▶ [Aim of the exercise] If a line of the data below contains the string "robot", count it, then state the total alone.

* * *

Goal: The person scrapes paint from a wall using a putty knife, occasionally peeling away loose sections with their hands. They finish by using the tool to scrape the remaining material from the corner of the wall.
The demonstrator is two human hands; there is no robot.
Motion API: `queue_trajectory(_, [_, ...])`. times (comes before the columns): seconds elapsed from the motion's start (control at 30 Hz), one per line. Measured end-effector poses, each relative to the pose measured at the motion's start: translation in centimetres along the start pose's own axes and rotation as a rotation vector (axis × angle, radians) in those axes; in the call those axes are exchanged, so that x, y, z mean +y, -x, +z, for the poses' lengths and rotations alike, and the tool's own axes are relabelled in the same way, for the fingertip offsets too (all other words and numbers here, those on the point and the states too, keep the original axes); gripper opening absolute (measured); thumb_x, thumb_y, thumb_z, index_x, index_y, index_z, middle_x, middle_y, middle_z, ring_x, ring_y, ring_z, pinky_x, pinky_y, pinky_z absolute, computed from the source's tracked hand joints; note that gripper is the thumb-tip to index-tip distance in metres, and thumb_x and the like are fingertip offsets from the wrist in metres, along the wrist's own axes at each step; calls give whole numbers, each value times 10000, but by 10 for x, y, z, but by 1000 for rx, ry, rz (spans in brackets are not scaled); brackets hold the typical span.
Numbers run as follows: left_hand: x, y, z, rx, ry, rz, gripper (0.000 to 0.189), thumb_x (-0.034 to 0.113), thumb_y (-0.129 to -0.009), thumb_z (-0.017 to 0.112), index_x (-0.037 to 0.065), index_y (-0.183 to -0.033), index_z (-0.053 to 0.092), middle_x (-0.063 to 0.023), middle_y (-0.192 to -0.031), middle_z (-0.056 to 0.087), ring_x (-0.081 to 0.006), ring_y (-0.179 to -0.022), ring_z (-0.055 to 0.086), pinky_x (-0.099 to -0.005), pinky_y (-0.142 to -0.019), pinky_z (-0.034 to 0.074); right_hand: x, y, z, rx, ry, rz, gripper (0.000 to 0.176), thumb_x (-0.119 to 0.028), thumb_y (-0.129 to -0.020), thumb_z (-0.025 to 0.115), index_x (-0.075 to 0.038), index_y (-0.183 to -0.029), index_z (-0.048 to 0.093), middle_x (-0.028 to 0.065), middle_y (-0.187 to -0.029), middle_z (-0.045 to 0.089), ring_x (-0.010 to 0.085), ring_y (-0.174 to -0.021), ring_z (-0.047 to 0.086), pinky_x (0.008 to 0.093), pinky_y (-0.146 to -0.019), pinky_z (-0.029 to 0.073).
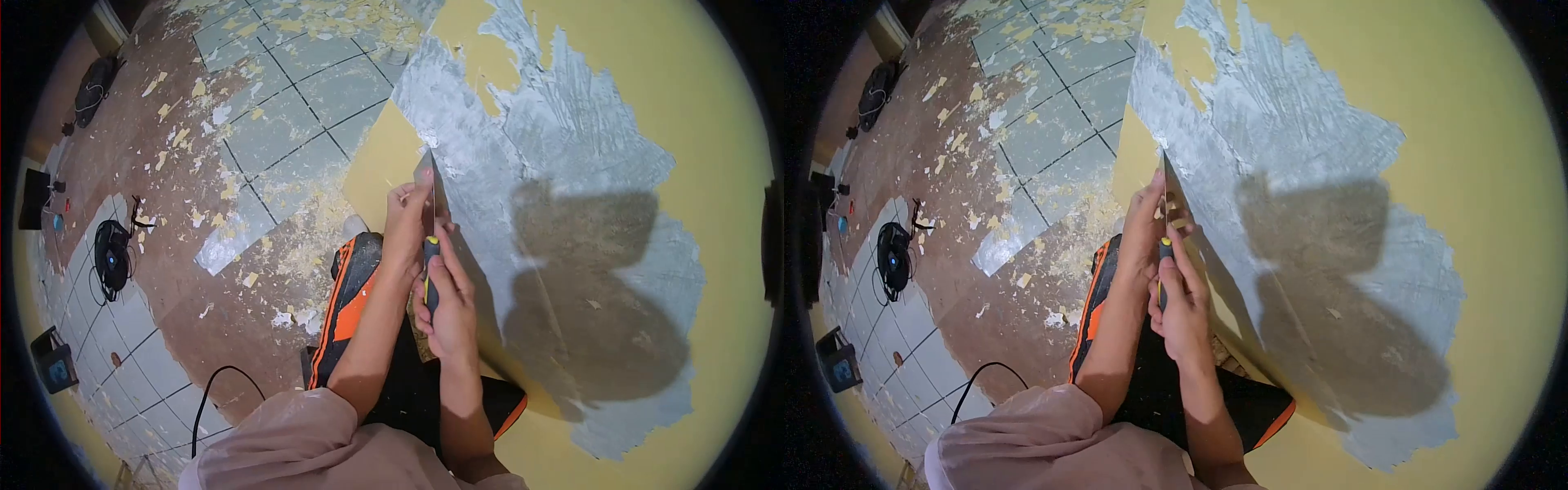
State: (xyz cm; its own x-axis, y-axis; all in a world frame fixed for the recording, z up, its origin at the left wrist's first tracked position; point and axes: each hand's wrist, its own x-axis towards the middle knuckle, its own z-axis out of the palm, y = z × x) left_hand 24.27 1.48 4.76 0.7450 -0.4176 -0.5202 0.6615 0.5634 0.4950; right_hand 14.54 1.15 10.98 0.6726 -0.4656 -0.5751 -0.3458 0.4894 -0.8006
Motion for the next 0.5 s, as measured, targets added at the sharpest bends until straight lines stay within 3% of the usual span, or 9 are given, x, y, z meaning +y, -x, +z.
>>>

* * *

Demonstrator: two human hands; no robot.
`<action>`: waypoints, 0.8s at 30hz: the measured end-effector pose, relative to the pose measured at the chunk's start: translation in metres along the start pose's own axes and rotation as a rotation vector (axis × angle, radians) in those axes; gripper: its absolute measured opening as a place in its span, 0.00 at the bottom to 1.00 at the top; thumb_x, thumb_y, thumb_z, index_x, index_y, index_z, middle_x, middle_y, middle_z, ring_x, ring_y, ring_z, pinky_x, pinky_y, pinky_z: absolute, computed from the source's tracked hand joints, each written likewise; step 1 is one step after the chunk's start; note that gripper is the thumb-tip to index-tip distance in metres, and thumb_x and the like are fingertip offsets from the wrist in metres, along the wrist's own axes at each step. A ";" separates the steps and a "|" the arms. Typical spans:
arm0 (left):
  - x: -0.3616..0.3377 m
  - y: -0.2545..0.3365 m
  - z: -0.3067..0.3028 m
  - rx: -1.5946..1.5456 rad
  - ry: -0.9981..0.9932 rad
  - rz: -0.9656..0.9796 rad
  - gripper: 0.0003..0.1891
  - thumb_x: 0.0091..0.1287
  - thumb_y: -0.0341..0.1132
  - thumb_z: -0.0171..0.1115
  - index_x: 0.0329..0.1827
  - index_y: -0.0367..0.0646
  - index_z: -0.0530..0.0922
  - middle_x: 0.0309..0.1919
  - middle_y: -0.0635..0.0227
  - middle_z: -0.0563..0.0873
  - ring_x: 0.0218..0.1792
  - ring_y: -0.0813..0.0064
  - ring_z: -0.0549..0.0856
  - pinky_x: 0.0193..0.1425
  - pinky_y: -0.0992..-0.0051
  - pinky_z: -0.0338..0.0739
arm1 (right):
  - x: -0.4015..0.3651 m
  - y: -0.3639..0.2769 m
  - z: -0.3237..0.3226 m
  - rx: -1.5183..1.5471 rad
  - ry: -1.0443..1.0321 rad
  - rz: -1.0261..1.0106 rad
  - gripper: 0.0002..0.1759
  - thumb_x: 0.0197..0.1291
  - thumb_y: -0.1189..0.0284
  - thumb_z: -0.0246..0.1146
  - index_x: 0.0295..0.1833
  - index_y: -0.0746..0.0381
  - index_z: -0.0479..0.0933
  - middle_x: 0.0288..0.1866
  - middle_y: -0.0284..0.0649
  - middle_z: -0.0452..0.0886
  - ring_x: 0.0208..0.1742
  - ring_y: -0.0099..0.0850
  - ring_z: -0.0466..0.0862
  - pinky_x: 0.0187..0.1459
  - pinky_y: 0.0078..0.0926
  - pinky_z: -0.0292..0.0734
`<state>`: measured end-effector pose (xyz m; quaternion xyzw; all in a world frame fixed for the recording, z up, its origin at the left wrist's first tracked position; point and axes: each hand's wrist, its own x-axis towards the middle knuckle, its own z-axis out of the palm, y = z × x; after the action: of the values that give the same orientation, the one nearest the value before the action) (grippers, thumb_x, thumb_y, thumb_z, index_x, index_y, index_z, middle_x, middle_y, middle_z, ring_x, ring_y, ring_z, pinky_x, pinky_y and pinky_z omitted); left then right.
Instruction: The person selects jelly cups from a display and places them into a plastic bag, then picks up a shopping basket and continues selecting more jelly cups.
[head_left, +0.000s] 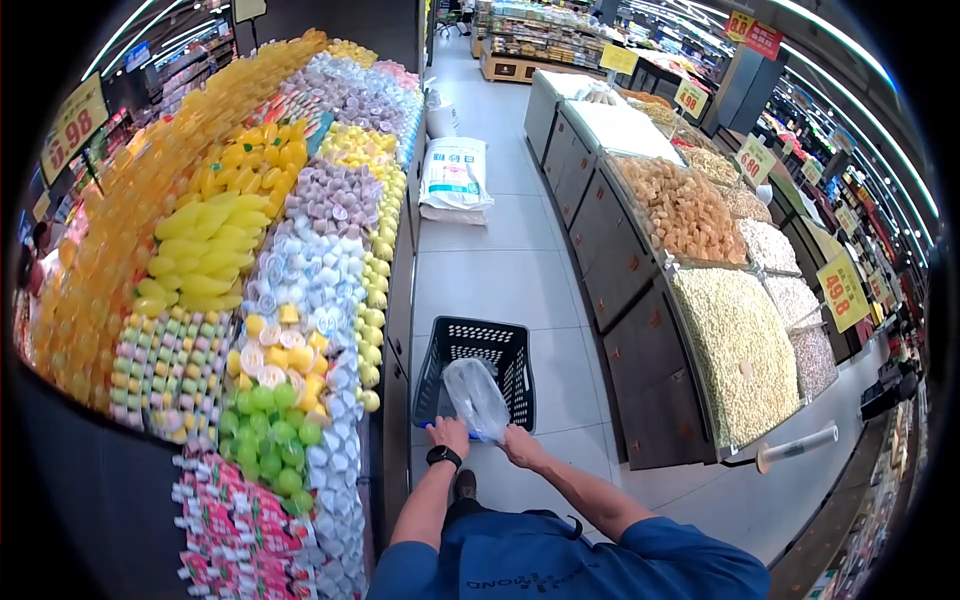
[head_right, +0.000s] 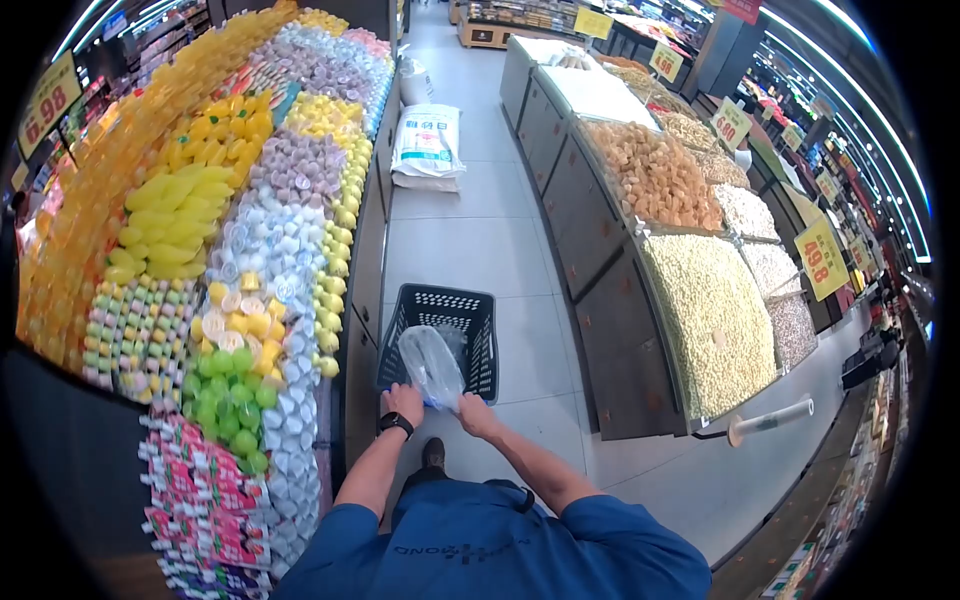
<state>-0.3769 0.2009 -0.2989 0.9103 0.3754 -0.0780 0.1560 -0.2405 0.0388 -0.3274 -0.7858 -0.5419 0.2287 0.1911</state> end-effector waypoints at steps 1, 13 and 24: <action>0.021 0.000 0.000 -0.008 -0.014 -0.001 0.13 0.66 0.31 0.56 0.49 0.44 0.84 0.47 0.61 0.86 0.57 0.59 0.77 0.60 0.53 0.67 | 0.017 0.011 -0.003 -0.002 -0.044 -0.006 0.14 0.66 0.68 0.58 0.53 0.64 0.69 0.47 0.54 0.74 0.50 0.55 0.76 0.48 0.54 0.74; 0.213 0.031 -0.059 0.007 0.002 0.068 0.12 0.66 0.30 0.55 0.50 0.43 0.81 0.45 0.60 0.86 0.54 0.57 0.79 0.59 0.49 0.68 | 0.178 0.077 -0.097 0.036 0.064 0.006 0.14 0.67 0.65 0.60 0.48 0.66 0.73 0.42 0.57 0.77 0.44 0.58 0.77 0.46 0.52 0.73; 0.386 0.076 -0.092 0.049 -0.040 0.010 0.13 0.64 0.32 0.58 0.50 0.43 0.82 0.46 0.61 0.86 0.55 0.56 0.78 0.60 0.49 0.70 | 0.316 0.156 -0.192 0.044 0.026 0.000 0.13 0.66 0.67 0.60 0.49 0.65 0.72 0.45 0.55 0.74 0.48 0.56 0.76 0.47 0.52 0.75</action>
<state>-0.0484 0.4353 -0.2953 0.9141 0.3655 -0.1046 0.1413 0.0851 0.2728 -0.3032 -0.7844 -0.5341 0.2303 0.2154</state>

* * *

▶ [Completed exercise] 2